L’argent n’a pas  sur lui une influence outre mesure. Il échappe à  son emprise. Il  fait de la résistance. Mais pour combien de temps ? Tôt ou tard, il tombera dans le piège qui lui sera tendu jugent ses détracteurs. A moins que dieu le préserve.

Dans ce cas, il ne sera pas tenté et se contentera de son salaire qui n’est pas à l’abri puisque rongé par l’inflation provoquée par la planche à billet pour que « le couteau atteigne l’os ». Convaincu de sa foi, il cherchera après l’argent de dieu qui ne se compte pas avec les doigts.

Les hommes propres et honnêtes resteront dans leurs coins, ils n’évolueront pas. Personne ne veut d’eux. Ils sont des pestiférés, ils constituent le grain de sable qui empêchent la machine de tourner, les gens leurs tournent le dos, ils préfèrent avoir affaire à des corrompus, et bénéficier de passe-droit et des privilèges. Et c’est ce qui est recherché dans un Etat de non droit par les familles, les clans, les réseaux.

Celui qui a le pouvoir a tendance à en abuser. Il concentre tous les pouvoirs entre ses mains. Il est immunisé, hors d’atteinte, donc irresponsable. Sans contrôle, tout pouvoir rend fou.

Seul le pouvoir arrête le pouvoir

Nous vivons en pleine confusion des valeurs. La lutte de libération nationale et la guerre civile ont laissé des traces indélébiles dans les esprits et dans les cœurs. Le spectre de la guerre civile est toujours présent. De nombreux maquisards ont été trahis par leurs frères et vendus à la France. De là est née le sentiment de suspicion. Chacun se méfie de l’autre. L’algérien perçoit son prochain comme un ennemi.

La peur consume la société. Cette peur maladive du prochain pousse les responsables à tous les échelons de la chaîne de commandement à s’entourer de gens acquis à la cause commune généralement des membres de la famille, du village, de la tribu, de la région d’où cette pratique de cooptation née au maquis est reconduite dans la vie courante avec ses conséquences sur la mauvaise qualité du service, le relâchement de la discipline, la propagation de la médiocrité sur le sol algérien et la fuite des compétences vers l’étranger.

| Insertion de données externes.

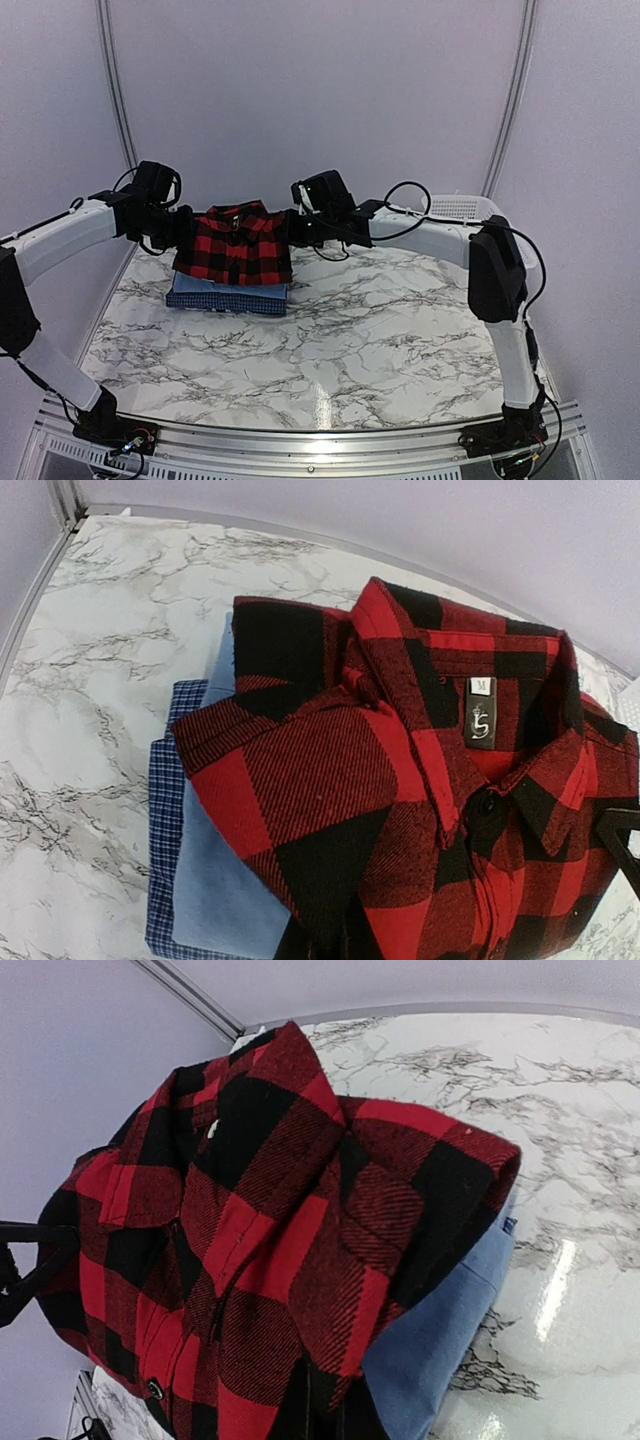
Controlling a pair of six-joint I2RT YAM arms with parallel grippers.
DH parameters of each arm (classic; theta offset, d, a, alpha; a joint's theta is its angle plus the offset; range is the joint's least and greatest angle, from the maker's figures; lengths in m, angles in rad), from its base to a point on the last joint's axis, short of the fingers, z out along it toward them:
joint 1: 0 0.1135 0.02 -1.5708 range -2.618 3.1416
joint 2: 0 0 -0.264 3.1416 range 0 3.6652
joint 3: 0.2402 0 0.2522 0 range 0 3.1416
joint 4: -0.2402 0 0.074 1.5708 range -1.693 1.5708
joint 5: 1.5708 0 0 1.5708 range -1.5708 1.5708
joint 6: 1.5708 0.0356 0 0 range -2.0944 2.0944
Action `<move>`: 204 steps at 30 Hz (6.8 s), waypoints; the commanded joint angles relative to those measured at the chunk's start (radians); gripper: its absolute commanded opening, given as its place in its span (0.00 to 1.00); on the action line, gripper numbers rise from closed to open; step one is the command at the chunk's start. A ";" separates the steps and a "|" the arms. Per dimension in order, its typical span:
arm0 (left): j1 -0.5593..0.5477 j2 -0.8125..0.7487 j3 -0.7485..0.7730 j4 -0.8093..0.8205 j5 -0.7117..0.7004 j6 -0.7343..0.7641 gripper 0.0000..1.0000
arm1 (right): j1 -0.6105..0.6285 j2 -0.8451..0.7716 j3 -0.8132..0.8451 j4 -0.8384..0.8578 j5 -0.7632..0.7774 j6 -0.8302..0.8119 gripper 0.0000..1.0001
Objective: Fold and stack the long sleeve shirts
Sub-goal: Place the square-folded shirt on the square-folded shirt, then move the square-folded shirt to the corner of the board, then reset both arms
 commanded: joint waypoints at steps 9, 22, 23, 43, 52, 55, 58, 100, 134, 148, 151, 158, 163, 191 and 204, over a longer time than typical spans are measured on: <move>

Le  « tous pourris » est une attitude commode pour se justifier réciproquement les uns auprès des autres. Qui accroît son avoir appauvrit son être, un être que l’islam a mis sur un piédestal, et que l’Etat providence a réduit à un tube digestif »,  explosif (la violence aveugle), puant (la corruption généralisée).

« Le sujet devient objet ». « J’ai donc je suis ». Tout a un prix y compris les consciences. Les valeurs morales se perdent, la famille se déchire, l’amour de soi entraine la haine de l’autre et donc la perte de soi en entraînant celle de l’autre. Nous avons été forgés par le regard de l’autre qui nous renvoie l’image de nous-mêmes. c’est-à-dire des êtres insignifiants.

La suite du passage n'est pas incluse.